What are NetSuite Map/Reduce Scripts?
Map/Reduce script is a server side script introduced on SuiteScript 2.0. This script is quite similar to that of the scheduled scripts in way of triggering and purpose of use. Like Schedule scripts Map/Reduce scripts can be invoked manually or at a predefined scheduled time or from another script. Both Scheduled and Map/Reduce scripts are used for the purpose of handling operations on large/bulk amounts of data.
Even though there are similarities, Map/Reduce has more power and benefits that offers several advantages over scheduled scripts. They provide dynamic governance handling, parallel processing, automatic yielding and are best suited for use in situations where the large data can be broken down into small and independent parts, which then are processed in parallel.
In spite of automatic yielding, note that there are some aspects of governance which cannot be handled and are categorized as hard and soft limits. Hard limits result in the interruption or dismissal of the current function execution. When the total data used by this script exceeds 50Mb an error called STORAGE_SIZE_EXCEEDED occurs and causes the script to go to the summarize stage.

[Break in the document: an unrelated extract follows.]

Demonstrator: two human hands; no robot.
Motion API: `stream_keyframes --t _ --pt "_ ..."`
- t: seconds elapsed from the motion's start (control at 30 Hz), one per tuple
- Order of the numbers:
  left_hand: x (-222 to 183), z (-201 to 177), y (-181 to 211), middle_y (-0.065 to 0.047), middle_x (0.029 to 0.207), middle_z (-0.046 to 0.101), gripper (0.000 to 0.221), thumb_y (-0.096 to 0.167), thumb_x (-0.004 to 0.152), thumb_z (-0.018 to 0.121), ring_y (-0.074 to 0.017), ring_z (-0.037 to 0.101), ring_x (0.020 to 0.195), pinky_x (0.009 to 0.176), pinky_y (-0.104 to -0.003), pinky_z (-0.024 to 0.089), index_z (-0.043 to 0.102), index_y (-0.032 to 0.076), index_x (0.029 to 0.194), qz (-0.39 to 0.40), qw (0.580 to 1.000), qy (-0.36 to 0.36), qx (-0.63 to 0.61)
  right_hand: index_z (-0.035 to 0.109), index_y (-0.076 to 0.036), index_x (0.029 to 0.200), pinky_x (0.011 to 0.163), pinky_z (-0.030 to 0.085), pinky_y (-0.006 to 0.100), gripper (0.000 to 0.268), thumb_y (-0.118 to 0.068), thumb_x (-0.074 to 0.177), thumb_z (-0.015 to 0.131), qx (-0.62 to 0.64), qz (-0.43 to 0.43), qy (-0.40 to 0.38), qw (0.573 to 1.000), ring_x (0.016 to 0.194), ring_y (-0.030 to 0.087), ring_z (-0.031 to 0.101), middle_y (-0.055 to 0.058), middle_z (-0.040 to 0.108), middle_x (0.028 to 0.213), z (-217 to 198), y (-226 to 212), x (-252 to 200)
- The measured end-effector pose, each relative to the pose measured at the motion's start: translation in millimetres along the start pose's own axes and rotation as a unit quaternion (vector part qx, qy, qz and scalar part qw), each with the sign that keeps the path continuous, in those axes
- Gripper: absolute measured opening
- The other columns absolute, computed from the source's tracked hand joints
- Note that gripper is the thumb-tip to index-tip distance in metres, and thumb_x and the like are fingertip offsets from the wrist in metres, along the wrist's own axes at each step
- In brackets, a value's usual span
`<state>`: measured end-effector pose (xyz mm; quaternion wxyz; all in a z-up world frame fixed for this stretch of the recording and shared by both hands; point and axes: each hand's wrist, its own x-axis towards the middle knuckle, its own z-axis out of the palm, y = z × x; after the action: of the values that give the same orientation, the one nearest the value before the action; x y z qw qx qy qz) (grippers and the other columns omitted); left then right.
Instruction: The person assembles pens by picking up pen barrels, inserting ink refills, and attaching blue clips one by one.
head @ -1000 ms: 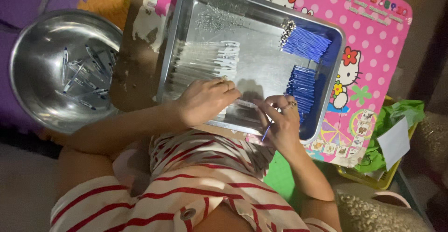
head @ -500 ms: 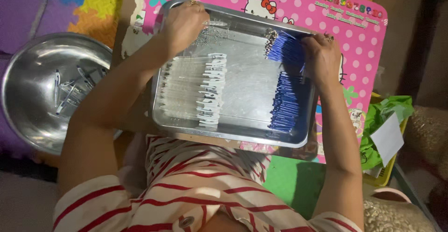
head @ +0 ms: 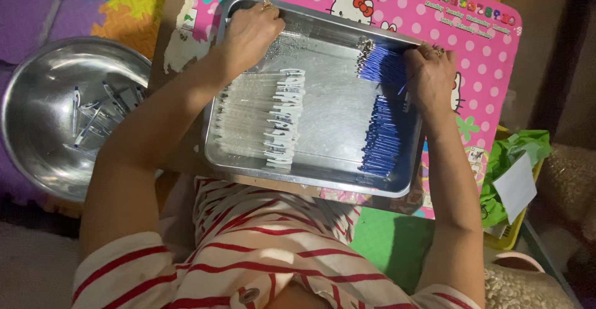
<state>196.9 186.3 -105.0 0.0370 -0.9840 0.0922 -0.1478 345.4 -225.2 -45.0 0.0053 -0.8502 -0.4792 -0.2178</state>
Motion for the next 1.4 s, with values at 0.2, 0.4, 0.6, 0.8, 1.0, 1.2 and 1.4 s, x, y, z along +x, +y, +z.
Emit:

While all other scripts execute in a single continuous process, Map/Reduce executes over 5 different stages, of which the user has control over 4. As a result, developers will need to think and implement their logic in stages. The following are the different stages of the Map/Reduce script.
1. getInputData (Governance – 10,000 units)

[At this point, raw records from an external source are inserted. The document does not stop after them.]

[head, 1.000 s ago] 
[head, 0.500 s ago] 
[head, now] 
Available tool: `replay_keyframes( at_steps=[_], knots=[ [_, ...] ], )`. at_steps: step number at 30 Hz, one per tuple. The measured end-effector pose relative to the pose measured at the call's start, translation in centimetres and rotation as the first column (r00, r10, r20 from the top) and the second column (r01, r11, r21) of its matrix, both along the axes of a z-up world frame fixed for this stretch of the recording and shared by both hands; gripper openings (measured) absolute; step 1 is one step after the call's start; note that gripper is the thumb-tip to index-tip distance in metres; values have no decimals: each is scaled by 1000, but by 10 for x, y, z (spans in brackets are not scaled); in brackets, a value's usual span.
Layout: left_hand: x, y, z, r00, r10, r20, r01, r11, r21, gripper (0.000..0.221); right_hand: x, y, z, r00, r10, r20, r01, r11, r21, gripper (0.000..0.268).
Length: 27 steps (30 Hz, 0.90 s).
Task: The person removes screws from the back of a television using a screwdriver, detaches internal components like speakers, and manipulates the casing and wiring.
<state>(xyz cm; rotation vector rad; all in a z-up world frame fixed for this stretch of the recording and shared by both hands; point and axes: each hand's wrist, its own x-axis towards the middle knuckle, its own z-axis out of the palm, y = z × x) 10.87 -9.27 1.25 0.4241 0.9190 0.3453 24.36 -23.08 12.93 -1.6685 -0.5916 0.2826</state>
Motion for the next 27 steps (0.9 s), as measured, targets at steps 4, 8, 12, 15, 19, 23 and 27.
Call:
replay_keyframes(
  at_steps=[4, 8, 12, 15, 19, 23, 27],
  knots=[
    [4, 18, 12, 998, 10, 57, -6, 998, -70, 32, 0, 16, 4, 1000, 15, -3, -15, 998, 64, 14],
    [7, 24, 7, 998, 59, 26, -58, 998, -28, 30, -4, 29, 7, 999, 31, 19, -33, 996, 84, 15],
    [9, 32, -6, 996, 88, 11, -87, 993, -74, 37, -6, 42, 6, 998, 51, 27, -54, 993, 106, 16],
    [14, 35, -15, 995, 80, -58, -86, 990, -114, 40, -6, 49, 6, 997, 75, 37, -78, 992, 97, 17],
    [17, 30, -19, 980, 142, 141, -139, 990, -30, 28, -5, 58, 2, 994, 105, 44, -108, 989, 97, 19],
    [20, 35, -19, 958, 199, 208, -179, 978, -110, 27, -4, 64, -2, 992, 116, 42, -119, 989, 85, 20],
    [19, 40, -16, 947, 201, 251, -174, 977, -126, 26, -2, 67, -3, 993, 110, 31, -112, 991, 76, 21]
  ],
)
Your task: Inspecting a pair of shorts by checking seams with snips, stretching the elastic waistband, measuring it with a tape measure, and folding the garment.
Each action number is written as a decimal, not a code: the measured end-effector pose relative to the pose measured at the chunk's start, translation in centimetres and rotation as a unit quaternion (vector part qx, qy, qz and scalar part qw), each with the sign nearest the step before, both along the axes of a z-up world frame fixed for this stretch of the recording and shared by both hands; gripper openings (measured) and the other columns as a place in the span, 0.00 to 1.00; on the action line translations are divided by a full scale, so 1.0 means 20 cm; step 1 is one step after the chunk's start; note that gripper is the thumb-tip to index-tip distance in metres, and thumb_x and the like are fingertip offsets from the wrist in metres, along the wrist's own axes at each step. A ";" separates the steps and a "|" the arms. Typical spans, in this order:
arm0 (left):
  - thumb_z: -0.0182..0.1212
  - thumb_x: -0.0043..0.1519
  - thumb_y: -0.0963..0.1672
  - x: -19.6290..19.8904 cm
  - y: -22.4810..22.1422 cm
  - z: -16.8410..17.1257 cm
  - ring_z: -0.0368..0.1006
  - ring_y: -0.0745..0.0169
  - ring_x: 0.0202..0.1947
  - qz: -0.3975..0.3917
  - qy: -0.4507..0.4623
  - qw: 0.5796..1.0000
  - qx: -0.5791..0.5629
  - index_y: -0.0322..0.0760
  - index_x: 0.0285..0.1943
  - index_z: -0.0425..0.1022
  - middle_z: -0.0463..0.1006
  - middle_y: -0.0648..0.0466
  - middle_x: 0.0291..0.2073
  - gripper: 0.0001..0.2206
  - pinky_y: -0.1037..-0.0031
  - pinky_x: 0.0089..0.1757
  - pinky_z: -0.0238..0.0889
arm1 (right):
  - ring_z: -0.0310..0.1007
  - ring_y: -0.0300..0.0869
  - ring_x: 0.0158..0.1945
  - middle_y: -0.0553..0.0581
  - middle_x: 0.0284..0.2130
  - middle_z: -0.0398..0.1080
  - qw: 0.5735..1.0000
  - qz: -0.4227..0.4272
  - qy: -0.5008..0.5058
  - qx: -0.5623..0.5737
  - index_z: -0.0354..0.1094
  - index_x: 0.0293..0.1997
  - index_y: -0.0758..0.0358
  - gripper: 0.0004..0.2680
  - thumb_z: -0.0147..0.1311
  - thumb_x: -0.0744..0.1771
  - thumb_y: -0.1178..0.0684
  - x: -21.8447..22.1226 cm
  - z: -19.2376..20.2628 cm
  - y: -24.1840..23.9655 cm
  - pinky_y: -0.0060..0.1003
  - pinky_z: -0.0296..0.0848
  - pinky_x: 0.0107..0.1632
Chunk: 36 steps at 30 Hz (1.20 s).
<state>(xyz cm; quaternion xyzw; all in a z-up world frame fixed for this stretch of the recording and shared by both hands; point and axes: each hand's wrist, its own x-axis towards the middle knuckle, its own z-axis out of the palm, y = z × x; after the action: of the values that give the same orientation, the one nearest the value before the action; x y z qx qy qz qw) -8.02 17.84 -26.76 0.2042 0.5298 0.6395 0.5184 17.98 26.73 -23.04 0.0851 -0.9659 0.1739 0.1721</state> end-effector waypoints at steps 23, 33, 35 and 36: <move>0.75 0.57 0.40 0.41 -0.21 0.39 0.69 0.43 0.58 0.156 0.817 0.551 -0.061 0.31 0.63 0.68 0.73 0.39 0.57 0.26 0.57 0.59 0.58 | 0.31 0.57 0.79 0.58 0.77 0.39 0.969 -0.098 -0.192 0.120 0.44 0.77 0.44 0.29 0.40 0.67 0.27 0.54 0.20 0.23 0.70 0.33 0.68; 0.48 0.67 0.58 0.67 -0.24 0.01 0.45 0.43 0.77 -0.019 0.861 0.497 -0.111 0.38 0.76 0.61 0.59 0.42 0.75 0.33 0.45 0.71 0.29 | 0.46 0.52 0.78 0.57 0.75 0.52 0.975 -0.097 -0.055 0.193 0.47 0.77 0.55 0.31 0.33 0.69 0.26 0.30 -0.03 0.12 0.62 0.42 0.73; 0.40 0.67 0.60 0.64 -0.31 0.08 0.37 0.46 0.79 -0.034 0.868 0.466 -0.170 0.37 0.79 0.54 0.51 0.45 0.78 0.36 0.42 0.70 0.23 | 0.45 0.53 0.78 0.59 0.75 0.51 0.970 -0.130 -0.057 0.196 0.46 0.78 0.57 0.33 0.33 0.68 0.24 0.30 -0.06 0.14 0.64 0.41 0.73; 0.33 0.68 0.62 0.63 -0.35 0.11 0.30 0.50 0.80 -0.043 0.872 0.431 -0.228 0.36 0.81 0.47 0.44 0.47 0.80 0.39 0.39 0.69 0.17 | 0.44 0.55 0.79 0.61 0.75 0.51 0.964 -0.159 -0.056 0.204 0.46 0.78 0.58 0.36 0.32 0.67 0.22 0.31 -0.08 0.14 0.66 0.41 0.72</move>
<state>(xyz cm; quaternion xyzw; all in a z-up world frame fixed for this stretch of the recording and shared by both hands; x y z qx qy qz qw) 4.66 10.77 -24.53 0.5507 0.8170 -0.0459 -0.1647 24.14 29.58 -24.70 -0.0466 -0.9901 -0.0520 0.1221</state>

This stage is the first to be invoked when the structured framework of the Map/Reduce script gets triggered and is only executed once. In this stage, data is gathered and prepared for processing in the further stages. The data returned in this stage is in the form of an object, which in the upcoming stages is converted into a list of key/value pairs. One way this object can be formed is by creating or loading a search, and then returning its search object. The search runs in the back end to extract the results and each result is converted into key/value pairs. Another way of doing this is by creating an array of values as per the need and returning the same in this stage.
2. map (Governance – 1,000 units)
The logic in this stage is written in such a way that it is invoked one time for each key/value pair returned from the previous stage. Based on the requirement, if a reduce function is also used then the data sent out from this function is served as an input to the shuffle function/stage and then to the reduce stage.

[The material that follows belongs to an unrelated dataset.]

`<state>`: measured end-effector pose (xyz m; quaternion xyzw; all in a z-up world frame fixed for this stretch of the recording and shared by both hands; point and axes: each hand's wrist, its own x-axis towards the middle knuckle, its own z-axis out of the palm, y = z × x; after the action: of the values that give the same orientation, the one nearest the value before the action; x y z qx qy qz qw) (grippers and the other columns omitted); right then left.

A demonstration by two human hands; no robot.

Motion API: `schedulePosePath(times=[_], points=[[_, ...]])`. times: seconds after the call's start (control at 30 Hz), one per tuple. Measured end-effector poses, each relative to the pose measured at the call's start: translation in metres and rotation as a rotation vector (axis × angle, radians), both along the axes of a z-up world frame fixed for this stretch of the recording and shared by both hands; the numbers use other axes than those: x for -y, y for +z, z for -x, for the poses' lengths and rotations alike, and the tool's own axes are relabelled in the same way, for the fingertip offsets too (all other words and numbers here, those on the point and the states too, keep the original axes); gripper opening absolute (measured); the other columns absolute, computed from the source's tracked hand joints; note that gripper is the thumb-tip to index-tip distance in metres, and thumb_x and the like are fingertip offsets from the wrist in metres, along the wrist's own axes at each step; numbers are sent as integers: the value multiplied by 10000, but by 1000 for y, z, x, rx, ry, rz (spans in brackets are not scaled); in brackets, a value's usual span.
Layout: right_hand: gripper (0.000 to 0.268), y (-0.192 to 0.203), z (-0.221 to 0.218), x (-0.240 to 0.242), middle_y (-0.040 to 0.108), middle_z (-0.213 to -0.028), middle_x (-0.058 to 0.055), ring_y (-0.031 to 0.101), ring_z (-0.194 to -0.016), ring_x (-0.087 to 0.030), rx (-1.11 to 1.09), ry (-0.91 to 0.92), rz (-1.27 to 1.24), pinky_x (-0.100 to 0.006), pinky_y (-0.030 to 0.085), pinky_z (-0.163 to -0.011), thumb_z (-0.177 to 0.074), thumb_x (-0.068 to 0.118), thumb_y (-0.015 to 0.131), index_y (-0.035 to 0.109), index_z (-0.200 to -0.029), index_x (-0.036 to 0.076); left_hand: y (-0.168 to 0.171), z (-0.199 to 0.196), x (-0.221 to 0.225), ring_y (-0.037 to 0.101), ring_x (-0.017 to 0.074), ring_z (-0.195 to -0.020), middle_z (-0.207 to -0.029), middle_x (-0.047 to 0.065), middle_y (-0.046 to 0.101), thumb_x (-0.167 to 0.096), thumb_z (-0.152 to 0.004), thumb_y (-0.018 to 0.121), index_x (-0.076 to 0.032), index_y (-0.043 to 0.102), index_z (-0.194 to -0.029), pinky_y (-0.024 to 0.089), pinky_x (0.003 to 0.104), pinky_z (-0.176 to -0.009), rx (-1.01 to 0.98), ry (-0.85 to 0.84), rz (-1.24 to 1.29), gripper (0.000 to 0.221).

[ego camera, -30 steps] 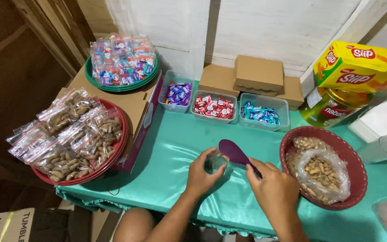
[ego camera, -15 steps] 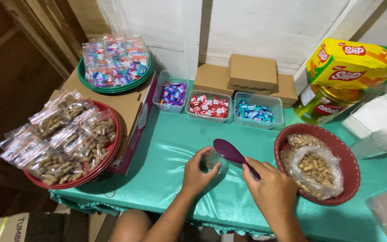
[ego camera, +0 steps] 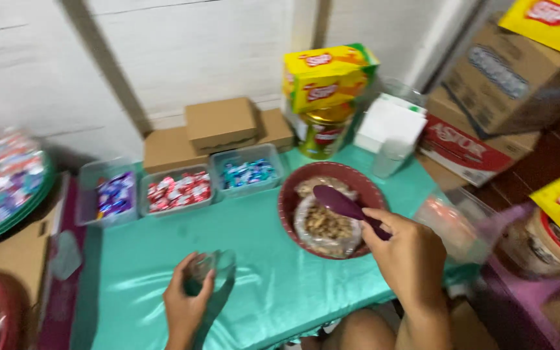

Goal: Scooping peanuts from a bowl into small plastic bags and sealing them manually

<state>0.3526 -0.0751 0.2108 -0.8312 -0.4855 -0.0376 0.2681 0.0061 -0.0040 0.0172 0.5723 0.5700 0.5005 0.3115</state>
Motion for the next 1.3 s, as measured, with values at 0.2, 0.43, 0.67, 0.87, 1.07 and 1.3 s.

The context in the map will contain the following.
3. shuffle
This is not a function or a stage that can be defined in the script. This stage usually sorts out the key/value pairs sent as input from the Map stage, and if the map stage is not used, then from the getInputStage. The major purpose of this stage is to group the key/value pairs by the key where key is unique and value is an array. For example, in the above screenshot, the key is given as status and internal ID of the sales order record as the value.
As a result, the shuffle stage will group all the sales order internal id based on the sales order status and provide the result as an input to the reduce stage.
4. reduce (Governance – 5,000 units)
Similar to that of the map stage, this function is written to be invoked once for each key/value pair and write data to the summarized stage.
The input from the shuffle stage will look like the screenshot below, where all the sales orders have been grouped by two statues.
5. Summarize (Governance – 10,000 units)
This function can retrieve and log statistics about the script’s work. It can also take actions with data sent by the reduce stage.
Parallel Processing
In NetSuite all scheduled scripts and Map/Reduce scripts are powered by SuiteCloud wherein the execution is done through jobs, but handling of the scripts is different. The difference is that only one job is created to handle a scheduled script, whereas with Map/Reduce scripts multiple jobs are created. Additionally, multiple jobs can be created for each map and reduce stage, which in turn work independently and in parallel across several processors. Only getInputData and Summarize stages are handled by a single job, and executed once so they are called serial stages.
Sample Script
The below script starts off its execution by invoking the getInputData() function first. In this function a search is created to get all the Pending Fulfillment Sales Orders. The created search object is returned which serves as an input to the Map function.
The map function gets invoked once for every sales order record that is returned from the getInputData() function and creates Item Fulfillment for each sales order and writes the corresponding sales order to the next stage(Reduce) as key/value pairs.
The reduce function gets the fulfilled Sales Order as an input from the Map stage and creates an Invoice for the Sales Order.
Once the script passes through all these stages the summarize stage gets triggered which displays some analytics in the logs like governance used, time taken and total number of yields.